Scan the records below for the word "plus". Copy each line where it appears.
Data supplied below:
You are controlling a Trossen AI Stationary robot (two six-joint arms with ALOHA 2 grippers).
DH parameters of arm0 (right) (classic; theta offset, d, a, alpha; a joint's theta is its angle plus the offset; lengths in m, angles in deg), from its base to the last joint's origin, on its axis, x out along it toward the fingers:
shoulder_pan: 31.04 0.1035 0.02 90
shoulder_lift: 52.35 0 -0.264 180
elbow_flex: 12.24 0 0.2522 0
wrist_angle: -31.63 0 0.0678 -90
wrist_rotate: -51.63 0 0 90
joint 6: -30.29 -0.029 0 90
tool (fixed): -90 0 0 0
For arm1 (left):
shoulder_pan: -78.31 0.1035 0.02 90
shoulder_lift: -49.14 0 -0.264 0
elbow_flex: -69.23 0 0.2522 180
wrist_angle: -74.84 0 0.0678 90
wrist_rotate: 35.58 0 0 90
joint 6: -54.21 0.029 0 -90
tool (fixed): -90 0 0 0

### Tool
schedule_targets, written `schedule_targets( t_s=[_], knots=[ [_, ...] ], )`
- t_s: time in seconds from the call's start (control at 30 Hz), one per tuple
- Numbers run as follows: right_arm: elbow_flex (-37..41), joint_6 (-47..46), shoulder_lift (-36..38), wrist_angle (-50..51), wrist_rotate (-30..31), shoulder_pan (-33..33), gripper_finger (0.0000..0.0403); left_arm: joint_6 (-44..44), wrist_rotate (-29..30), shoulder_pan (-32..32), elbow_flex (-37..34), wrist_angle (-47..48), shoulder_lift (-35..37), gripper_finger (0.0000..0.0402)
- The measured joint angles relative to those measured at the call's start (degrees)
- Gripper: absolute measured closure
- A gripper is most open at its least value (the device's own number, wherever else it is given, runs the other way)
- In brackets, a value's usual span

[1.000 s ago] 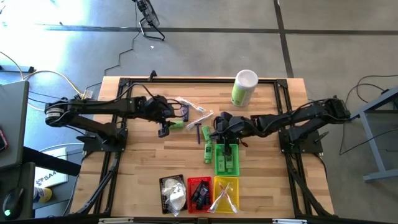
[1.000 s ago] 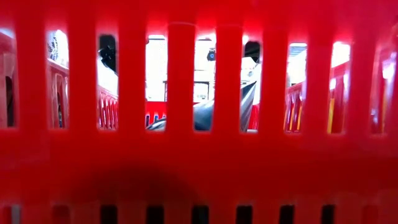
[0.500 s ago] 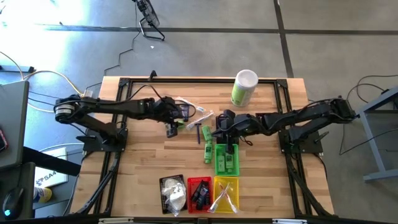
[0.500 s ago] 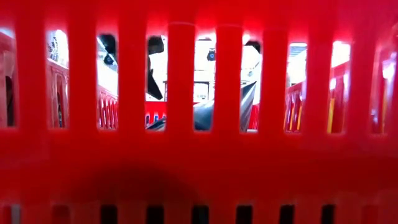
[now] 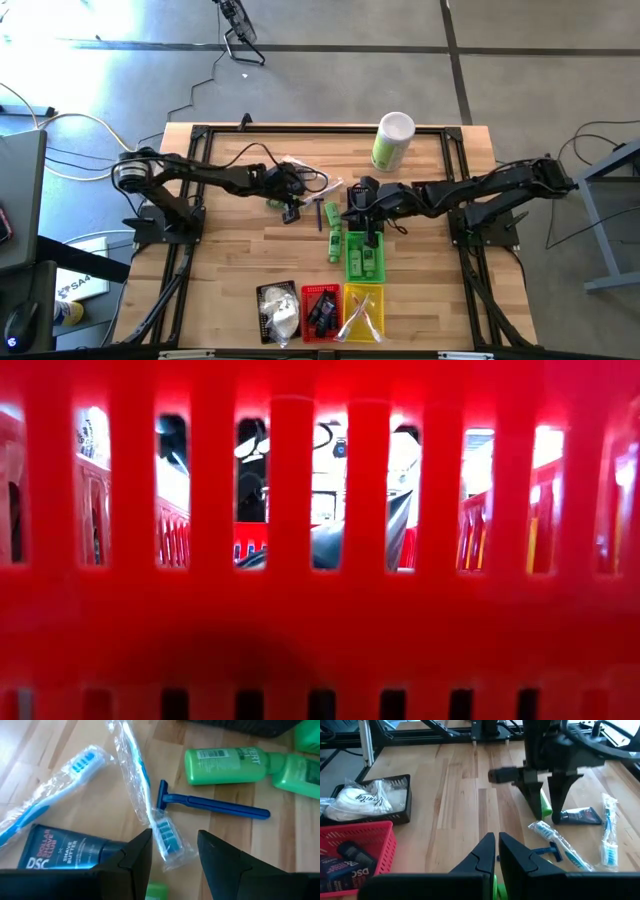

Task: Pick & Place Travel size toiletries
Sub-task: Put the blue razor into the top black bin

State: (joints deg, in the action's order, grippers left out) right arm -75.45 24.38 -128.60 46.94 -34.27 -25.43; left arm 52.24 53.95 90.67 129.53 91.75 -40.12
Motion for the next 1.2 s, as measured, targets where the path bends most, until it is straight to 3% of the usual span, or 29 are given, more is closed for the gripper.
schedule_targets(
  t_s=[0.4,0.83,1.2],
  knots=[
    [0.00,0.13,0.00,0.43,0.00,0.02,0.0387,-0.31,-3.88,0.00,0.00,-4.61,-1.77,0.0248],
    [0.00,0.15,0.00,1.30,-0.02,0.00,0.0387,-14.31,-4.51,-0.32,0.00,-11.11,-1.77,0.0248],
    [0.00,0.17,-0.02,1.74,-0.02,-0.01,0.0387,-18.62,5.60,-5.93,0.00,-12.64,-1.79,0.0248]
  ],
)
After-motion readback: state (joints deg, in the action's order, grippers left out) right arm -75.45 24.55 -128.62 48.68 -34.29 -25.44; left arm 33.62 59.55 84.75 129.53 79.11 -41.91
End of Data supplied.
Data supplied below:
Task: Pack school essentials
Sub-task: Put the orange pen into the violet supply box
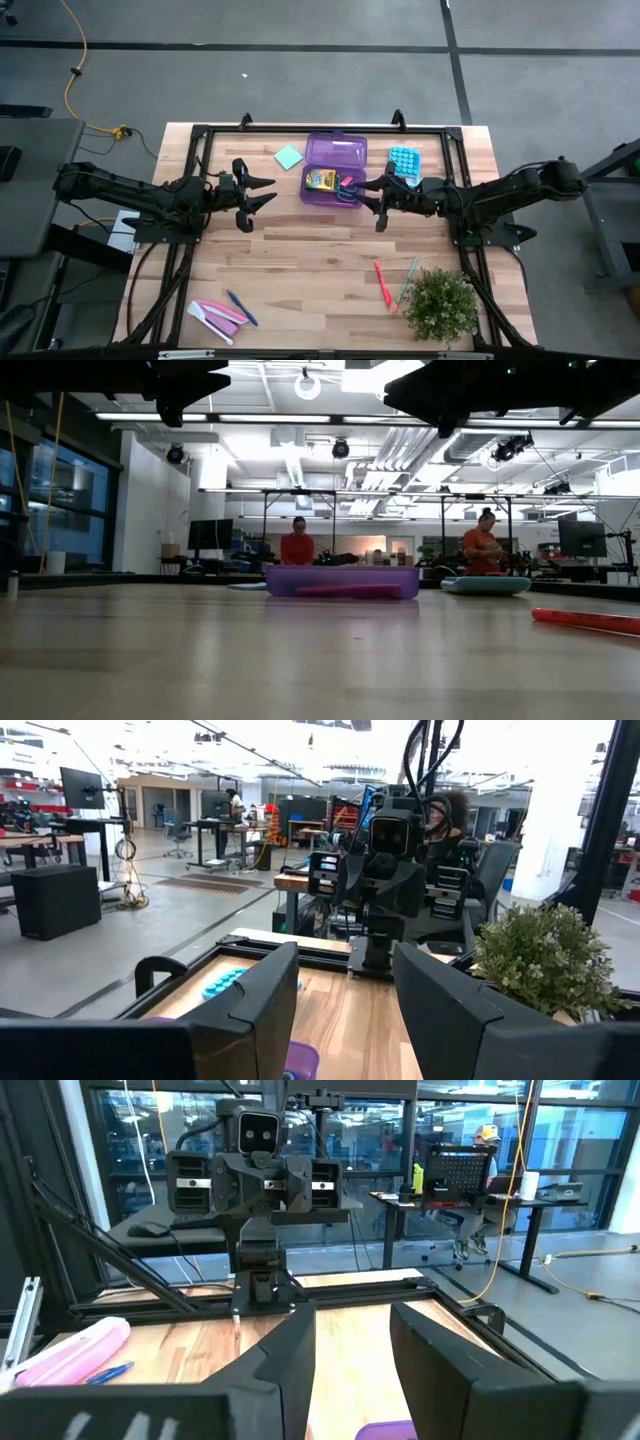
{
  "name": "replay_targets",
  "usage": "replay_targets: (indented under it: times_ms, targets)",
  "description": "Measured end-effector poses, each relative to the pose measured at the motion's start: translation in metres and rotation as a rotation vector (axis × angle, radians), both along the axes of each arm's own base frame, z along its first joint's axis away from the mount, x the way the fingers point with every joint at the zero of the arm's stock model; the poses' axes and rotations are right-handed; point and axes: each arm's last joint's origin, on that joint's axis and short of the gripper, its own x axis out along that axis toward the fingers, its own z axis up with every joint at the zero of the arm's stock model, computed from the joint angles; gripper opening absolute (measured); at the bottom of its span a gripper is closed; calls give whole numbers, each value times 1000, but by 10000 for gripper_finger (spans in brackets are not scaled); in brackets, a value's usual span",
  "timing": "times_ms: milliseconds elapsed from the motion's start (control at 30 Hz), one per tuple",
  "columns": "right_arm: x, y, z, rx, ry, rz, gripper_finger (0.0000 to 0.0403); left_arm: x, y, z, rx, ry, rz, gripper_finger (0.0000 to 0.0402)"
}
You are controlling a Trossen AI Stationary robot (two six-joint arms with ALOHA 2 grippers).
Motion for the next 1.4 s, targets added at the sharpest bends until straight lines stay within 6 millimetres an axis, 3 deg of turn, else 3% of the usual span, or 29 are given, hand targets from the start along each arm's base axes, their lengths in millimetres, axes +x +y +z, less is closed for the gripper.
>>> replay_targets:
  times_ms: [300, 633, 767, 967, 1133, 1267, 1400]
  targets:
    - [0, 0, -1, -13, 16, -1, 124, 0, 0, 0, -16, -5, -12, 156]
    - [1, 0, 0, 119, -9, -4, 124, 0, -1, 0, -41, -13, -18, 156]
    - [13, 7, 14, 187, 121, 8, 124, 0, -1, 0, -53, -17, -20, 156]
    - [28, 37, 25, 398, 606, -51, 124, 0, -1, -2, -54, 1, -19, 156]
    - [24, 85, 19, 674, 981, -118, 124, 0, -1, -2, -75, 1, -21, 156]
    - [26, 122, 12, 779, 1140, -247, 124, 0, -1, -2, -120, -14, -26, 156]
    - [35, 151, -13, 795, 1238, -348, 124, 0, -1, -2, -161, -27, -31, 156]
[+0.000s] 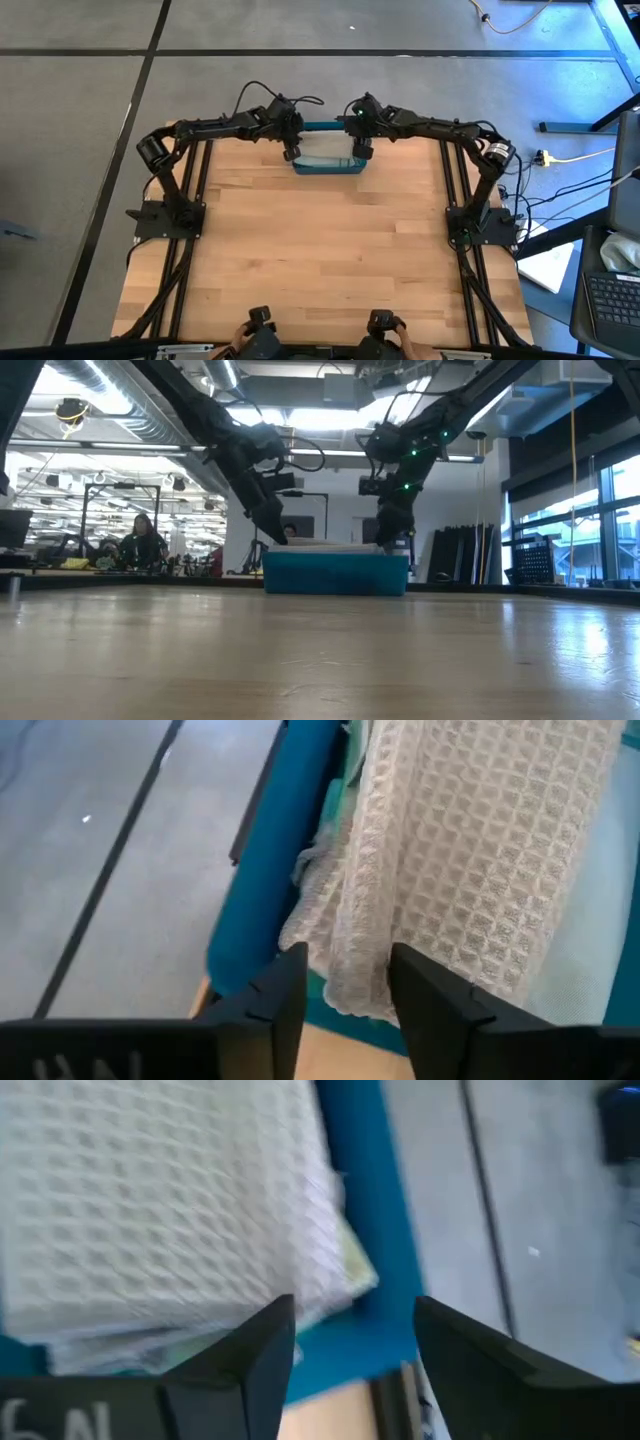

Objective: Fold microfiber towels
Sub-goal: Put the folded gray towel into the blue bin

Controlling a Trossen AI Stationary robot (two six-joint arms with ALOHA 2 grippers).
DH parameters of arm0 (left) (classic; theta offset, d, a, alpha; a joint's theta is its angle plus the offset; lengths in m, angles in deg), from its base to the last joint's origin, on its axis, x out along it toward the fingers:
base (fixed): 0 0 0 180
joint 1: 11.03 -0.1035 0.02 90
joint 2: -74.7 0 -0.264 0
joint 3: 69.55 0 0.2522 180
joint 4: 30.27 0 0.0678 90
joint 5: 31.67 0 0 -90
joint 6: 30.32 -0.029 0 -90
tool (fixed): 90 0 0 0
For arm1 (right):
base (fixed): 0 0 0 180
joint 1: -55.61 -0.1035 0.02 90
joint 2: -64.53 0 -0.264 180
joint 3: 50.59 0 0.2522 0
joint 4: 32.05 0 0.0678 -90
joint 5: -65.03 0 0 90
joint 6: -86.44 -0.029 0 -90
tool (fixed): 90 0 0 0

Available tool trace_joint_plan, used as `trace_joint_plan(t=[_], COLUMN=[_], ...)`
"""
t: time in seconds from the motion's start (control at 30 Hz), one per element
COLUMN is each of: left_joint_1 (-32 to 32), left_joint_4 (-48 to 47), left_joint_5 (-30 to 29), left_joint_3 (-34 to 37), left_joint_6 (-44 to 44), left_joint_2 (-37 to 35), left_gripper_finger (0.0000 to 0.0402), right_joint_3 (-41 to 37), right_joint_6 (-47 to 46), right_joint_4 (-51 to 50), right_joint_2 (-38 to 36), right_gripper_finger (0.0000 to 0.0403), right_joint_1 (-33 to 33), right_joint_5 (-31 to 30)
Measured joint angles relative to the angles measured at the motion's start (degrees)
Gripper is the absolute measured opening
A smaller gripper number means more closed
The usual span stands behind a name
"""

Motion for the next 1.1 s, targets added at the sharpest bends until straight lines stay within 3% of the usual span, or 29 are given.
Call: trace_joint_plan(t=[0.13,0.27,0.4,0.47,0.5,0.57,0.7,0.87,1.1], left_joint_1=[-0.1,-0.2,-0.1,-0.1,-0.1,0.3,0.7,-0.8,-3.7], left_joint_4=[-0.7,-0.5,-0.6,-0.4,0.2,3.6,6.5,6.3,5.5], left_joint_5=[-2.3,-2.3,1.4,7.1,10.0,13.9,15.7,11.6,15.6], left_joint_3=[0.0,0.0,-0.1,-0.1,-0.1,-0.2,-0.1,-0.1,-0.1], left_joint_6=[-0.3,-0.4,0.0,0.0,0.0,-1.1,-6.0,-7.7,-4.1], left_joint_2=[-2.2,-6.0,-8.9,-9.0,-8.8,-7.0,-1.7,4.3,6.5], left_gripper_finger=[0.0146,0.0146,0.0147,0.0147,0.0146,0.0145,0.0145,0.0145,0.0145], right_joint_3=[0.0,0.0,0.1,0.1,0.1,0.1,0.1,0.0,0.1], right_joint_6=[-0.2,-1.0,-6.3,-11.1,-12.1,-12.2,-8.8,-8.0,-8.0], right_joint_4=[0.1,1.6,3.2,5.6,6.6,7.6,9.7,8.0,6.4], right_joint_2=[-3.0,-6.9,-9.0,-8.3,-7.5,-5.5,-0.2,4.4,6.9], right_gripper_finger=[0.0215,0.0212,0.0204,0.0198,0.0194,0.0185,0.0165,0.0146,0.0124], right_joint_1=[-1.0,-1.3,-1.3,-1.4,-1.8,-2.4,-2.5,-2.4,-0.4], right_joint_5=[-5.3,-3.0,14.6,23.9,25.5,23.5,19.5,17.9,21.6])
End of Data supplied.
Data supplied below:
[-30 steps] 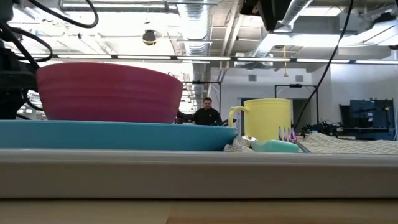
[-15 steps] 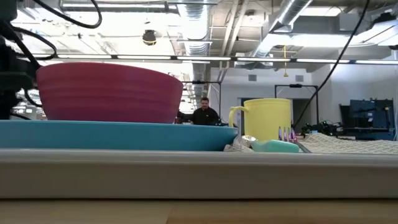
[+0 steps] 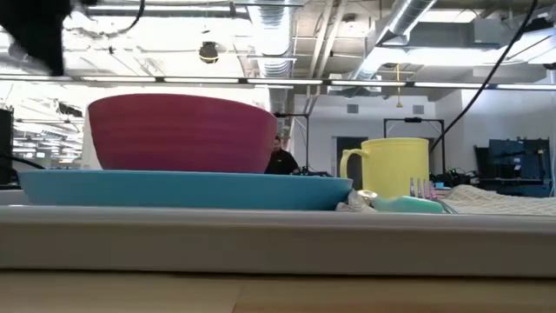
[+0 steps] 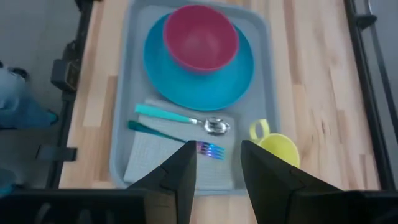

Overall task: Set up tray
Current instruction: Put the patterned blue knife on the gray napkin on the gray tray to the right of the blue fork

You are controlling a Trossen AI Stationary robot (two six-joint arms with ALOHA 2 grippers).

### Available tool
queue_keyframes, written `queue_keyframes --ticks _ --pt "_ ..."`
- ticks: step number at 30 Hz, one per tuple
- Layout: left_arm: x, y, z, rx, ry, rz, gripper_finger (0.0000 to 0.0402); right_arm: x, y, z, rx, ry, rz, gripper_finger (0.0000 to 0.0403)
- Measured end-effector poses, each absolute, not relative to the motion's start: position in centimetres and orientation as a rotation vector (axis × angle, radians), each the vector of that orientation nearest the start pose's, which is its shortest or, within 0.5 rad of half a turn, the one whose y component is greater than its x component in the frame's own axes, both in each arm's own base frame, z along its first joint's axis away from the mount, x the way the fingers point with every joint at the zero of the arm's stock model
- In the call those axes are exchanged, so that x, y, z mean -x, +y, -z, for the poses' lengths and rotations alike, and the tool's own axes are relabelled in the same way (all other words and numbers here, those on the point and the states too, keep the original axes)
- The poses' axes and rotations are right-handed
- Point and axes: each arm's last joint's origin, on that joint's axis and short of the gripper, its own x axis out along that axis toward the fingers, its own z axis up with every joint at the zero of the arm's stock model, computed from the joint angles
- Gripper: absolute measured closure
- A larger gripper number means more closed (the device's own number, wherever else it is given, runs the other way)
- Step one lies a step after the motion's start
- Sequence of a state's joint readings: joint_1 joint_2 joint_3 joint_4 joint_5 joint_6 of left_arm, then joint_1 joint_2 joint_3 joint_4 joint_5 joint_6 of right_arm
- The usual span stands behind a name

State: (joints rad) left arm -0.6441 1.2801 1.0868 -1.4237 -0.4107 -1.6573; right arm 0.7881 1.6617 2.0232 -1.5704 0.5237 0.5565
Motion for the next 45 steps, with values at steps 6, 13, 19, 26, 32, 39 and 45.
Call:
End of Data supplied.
**Reply to the exercise:**
DH parameters of arm0 (right) (classic; theta offset, d, a, alpha; a joint's theta is its angle plus the offset; lengths in m, angles in deg), from its base to the last joint's origin, on its axis, x out along it toward the fingers:
DH parameters of arm0 (left) (classic; theta offset, d, a, alpha; a joint's theta is its angle plus the offset; lengths in m, angles in deg), from its base to the last joint's origin, on its axis, x out along it toward the fingers:

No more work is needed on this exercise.